### TASK BRIEF
Here is a listing. Set it down again exactly.

### ENTRIES SUPPLIED
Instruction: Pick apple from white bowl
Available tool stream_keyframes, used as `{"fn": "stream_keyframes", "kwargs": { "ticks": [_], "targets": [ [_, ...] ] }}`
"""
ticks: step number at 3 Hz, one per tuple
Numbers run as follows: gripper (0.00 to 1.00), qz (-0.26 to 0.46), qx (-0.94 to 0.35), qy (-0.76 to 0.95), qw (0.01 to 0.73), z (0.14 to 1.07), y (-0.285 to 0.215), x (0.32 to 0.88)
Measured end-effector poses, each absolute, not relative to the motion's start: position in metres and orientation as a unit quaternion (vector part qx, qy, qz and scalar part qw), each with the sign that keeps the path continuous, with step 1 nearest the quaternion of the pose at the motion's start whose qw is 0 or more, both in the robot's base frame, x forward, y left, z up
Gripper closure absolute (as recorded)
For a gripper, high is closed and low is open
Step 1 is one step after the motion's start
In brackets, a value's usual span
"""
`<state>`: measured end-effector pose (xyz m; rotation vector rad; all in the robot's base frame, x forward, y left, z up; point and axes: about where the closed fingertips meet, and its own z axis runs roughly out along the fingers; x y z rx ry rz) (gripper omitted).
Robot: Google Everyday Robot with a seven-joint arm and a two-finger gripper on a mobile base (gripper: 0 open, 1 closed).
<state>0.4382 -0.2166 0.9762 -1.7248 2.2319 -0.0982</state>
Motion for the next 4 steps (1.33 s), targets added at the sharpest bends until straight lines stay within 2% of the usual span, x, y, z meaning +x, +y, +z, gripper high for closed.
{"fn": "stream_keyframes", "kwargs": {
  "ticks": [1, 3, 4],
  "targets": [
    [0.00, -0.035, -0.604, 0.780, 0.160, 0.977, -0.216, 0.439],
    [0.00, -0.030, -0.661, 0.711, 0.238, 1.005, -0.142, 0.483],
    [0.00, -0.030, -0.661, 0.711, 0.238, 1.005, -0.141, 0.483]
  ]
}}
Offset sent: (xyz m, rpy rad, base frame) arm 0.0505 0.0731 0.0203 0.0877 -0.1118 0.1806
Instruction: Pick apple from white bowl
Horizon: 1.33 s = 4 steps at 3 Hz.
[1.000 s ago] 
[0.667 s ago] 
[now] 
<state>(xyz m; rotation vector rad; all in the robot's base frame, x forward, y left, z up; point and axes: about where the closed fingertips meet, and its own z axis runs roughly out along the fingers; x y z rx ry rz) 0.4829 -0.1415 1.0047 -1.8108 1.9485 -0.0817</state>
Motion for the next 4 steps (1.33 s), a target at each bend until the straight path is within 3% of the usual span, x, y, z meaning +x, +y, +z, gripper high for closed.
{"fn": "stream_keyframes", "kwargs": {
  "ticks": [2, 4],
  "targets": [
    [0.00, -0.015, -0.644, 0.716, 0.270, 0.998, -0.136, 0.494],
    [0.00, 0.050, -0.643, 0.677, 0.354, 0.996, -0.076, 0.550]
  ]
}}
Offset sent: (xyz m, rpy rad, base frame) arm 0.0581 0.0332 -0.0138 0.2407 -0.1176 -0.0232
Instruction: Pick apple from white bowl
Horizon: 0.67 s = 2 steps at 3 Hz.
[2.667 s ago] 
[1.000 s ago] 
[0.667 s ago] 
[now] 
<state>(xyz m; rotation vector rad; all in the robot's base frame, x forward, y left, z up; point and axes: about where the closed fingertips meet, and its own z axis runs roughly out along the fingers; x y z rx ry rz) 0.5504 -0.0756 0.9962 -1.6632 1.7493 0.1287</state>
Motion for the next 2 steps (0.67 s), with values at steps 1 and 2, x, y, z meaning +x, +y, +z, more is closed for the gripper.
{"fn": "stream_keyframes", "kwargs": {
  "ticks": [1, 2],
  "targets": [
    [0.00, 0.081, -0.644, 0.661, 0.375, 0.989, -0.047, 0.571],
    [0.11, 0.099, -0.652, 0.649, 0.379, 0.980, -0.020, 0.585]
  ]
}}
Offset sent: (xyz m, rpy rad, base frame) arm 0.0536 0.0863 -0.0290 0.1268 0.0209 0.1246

### RESPONSE TO THE EXERCISE
Instruction: Pick apple from white bowl
Available tool stream_keyframes, used as `{"fn": "stream_keyframes", "kwargs": { "ticks": [_], "targets": [ [_, ...] ] }}`
"""
ticks: step number at 3 Hz, one per tuple
Numbers run as follows: gripper (0.00 to 1.00), qz (-0.26 to 0.46), qx (-0.94 to 0.35), qy (-0.76 to 0.95), qw (0.01 to 0.73), z (0.14 to 1.07), y (-0.285 to 0.215), x (0.32 to 0.88)
Measured end-effector poses, each absolute, not relative to the motion's start: position in metres and orientation as a unit quaternion (vector part qx, qy, qz and scalar part qw), each with the sign that keeps the path continuous, with step 1 nearest the quaternion of the pose at the motion's start whose qw is 0 or more, both in the robot's base frame, x forward, y left, z up
Gripper closure absolute (as recorded)
For a gripper, high is closed and low is open
Step 1 is one step after the motion's start
In brackets, a value's usual span
"""
`<state>`: measured end-effector pose (xyz m; rotation vector rad; all in the robot's base frame, x forward, y left, z up; point and axes: about where the closed fingertips meet, and its own z axis runs roughly out along the fingers; x y z rx ry rz) (gripper omitted).
Robot: Google Everyday Robot with a seven-joint arm and a two-finger gripper on a mobile base (gripper: 0 open, 1 closed).
<state>0.4382 -0.2166 0.9762 -1.7248 2.2319 -0.0982</state>
Motion for the next 4 steps (1.33 s), targets added at the sharpest bends until straight lines stay within 2% of the usual span, x, y, z meaning +x, +y, +z, gripper high for closed.
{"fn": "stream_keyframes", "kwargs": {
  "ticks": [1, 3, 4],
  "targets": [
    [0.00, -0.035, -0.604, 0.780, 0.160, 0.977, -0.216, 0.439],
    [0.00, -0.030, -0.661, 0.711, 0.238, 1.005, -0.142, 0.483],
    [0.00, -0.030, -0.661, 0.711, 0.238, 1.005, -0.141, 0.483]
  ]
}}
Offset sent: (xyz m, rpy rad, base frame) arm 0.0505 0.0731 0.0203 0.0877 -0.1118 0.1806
Instruction: Pick apple from white bowl
Horizon: 1.33 s = 4 steps at 3 Hz.
[1.000 s ago] 
[0.667 s ago] 
[now] 
<state>(xyz m; rotation vector rad; all in the robot's base frame, x forward, y left, z up; point and axes: about where the closed fingertips meet, and its own z axis runs roughly out along the fingers; x y z rx ry rz) 0.4829 -0.1415 1.0047 -1.8108 1.9485 -0.0817</state>
Motion for the next 4 steps (1.33 s), a target at each bend until the straight path is within 3% of the usual span, x, y, z meaning +x, +y, +z, gripper high for closed.
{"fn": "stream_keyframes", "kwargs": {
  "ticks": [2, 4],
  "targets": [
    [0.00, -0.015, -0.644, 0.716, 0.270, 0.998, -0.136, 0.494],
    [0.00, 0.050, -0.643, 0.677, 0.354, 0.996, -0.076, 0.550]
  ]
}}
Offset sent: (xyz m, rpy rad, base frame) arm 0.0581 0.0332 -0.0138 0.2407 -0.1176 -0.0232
Instruction: Pick apple from white bowl
Horizon: 0.67 s = 2 steps at 3 Hz.
[2.667 s ago] 
[1.000 s ago] 
[0.667 s ago] 
[now] 
<state>(xyz m; rotation vector rad; all in the robot's base frame, x forward, y left, z up; point and axes: about where the closed fingertips meet, and its own z axis runs roughly out along the fingers; x y z rx ry rz) 0.5504 -0.0756 0.9962 -1.6632 1.7493 0.1287</state>
Motion for the next 2 steps (0.67 s), with values at steps 1 and 2, x, y, z meaning +x, +y, +z, more is closed for the gripper.
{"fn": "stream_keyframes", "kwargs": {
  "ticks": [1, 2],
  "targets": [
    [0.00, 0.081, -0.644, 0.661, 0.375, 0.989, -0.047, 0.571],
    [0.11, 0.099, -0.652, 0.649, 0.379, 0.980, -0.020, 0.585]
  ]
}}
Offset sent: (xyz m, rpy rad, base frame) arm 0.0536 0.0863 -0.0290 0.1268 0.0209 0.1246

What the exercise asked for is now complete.